Task prompt:
Each record must be repeated exactly. None may be dropped.

Data shown:

::::

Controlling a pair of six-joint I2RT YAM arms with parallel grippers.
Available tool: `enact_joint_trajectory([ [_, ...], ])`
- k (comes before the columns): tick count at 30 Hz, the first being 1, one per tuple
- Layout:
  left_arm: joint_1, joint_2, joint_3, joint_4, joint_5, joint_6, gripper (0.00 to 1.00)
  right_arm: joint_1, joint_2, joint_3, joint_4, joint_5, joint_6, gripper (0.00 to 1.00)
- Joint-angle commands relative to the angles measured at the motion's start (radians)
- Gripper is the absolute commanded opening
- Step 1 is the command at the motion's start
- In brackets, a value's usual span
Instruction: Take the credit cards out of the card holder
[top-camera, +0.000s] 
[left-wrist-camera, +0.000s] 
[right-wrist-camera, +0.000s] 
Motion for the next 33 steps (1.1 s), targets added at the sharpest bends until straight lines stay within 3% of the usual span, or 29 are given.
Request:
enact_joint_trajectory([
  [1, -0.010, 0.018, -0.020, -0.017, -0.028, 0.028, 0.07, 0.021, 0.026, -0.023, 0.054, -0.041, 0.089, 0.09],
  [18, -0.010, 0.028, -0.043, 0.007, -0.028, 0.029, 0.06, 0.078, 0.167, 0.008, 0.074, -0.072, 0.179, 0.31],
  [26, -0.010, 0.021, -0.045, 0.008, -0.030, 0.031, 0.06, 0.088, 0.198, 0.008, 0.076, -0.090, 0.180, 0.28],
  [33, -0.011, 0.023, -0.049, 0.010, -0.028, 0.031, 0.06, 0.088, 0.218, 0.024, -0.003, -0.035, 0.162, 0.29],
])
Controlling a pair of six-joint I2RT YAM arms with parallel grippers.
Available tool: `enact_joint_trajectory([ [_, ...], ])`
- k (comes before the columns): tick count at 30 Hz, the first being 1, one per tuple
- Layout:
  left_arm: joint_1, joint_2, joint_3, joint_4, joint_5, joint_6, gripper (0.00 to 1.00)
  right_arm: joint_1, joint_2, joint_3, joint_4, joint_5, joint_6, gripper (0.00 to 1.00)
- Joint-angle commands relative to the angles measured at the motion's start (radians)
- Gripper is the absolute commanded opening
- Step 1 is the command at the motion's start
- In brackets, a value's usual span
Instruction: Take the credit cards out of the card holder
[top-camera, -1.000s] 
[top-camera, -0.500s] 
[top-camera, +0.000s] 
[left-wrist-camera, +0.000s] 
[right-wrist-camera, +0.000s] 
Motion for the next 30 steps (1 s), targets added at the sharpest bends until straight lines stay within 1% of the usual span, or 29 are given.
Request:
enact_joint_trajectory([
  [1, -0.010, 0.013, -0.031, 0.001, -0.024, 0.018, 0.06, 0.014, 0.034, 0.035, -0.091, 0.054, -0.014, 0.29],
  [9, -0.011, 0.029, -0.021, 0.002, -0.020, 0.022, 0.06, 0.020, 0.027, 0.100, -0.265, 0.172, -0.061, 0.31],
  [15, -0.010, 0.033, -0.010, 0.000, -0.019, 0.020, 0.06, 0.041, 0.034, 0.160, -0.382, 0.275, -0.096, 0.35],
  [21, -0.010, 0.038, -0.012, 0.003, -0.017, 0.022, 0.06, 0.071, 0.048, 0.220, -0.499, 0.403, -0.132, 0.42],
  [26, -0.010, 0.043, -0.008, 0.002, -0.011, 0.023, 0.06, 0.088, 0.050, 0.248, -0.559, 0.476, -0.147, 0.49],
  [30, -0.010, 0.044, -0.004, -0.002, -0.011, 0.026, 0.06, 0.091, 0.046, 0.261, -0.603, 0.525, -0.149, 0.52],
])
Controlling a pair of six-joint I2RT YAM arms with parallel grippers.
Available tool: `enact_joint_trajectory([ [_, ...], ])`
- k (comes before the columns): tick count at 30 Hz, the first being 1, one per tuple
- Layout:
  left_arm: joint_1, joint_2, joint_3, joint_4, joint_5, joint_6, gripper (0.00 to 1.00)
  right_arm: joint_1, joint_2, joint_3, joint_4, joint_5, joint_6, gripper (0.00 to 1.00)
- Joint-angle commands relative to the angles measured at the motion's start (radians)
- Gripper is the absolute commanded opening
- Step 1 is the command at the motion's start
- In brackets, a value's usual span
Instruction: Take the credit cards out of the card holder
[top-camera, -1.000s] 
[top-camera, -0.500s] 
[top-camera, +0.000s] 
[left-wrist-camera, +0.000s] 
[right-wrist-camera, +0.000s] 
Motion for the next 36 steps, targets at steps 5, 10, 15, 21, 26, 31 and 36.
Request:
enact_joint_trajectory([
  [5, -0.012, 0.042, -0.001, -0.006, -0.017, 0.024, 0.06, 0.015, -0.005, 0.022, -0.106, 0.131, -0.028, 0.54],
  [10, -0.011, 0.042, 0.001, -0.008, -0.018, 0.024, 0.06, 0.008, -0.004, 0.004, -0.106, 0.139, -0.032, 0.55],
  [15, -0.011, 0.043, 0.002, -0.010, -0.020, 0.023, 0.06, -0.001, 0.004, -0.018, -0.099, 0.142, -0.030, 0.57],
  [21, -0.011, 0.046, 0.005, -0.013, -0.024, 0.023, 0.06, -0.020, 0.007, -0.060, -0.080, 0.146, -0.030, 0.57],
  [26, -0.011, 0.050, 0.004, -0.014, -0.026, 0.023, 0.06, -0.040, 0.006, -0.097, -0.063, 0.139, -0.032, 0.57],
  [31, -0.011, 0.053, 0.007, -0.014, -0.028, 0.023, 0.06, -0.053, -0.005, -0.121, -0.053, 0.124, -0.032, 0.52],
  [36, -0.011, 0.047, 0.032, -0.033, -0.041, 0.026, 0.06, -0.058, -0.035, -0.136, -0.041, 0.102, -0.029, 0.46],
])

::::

Task response:
Controlling a pair of six-joint I2RT YAM arms with parallel grippers.
Available tool: `enact_joint_trajectory([ [_, ...], ])`
- k (comes before the columns): tick count at 30 Hz, the first being 1, one per tuple
- Layout:
  left_arm: joint_1, joint_2, joint_3, joint_4, joint_5, joint_6, gripper (0.00 to 1.00)
  right_arm: joint_1, joint_2, joint_3, joint_4, joint_5, joint_6, gripper (0.00 to 1.00)
- Joint-angle commands relative to the angles measured at the motion's start (radians)
- Gripper is the absolute commanded opening
- Step 1 is the command at the motion's start
- In brackets, a value's usual span
Instruction: Take the credit cards out of the card holder
[top-camera, +0.000s] 
[left-wrist-camera, +0.000s] 
[right-wrist-camera, +0.000s] 
Motion for the next 33 steps (1.1 s), targets added at the sharpest bends until straight lines stay within 3% of the usual span, or 29 are given.
Request:
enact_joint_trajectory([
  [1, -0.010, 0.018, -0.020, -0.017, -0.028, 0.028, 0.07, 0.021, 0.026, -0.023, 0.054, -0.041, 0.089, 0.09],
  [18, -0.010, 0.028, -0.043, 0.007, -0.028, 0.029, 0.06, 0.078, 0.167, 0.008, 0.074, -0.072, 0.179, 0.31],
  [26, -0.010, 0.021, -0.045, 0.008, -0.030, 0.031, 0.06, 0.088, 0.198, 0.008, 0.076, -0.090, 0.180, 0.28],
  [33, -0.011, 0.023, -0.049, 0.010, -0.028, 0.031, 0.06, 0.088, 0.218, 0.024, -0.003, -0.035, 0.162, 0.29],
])
Controlling a pair of six-joint I2RT YAM arms with parallel grippers.
Available tool: `enact_joint_trajectory([ [_, ...], ])`
- k (comes before the columns): tick count at 30 Hz, the first being 1, one per tuple
- Layout:
  left_arm: joint_1, joint_2, joint_3, joint_4, joint_5, joint_6, gripper (0.00 to 1.00)
  right_arm: joint_1, joint_2, joint_3, joint_4, joint_5, joint_6, gripper (0.00 to 1.00)
- Joint-angle commands relative to the angles measured at the motion's start (radians)
- Gripper is the absolute commanded opening
- Step 1 is the command at the motion's start
- In brackets, a value's usual span
Instruction: Take the credit cards out of the card holder
[top-camera, -1.000s] 
[top-camera, -0.500s] 
[top-camera, +0.000s] 
[left-wrist-camera, +0.000s] 
[right-wrist-camera, +0.000s] 
Motion for the next 30 steps (1 s), targets added at the sharpest bends until straight lines stay within 1% of the usual span, or 29 are given.
Request:
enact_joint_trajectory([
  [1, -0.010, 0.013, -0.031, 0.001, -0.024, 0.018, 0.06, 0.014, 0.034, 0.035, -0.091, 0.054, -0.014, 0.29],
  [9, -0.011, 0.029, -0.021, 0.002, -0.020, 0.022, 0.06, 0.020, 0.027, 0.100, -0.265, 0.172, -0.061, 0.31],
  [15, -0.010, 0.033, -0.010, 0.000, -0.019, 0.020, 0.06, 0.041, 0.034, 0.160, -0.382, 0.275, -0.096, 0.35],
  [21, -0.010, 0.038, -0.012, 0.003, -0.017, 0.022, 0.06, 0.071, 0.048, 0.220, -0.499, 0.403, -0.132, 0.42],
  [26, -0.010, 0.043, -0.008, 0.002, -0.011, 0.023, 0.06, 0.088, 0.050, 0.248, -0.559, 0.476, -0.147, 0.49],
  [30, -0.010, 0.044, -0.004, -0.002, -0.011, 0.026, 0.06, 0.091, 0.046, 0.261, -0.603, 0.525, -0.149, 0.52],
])
Controlling a pair of six-joint I2RT YAM arms with parallel grippers.
Available tool: `enact_joint_trajectory([ [_, ...], ])`
- k (comes before the columns): tick count at 30 Hz, the first being 1, one per tuple
- Layout:
  left_arm: joint_1, joint_2, joint_3, joint_4, joint_5, joint_6, gripper (0.00 to 1.00)
  right_arm: joint_1, joint_2, joint_3, joint_4, joint_5, joint_6, gripper (0.00 to 1.00)
- Joint-angle commands relative to the angles measured at the motion's start (radians)
- Gripper is the absolute commanded opening
- Step 1 is the command at the motion's start
- In brackets, a value's usual span
Instruction: Take the credit cards out of the card holder
[top-camera, -1.000s] 
[top-camera, -0.500s] 
[top-camera, +0.000s] 
[left-wrist-camera, +0.000s] 
[right-wrist-camera, +0.000s] 
Motion for the next 36 steps, targets at steps 5, 10, 15, 21, 26, 31 and 36.
Request:
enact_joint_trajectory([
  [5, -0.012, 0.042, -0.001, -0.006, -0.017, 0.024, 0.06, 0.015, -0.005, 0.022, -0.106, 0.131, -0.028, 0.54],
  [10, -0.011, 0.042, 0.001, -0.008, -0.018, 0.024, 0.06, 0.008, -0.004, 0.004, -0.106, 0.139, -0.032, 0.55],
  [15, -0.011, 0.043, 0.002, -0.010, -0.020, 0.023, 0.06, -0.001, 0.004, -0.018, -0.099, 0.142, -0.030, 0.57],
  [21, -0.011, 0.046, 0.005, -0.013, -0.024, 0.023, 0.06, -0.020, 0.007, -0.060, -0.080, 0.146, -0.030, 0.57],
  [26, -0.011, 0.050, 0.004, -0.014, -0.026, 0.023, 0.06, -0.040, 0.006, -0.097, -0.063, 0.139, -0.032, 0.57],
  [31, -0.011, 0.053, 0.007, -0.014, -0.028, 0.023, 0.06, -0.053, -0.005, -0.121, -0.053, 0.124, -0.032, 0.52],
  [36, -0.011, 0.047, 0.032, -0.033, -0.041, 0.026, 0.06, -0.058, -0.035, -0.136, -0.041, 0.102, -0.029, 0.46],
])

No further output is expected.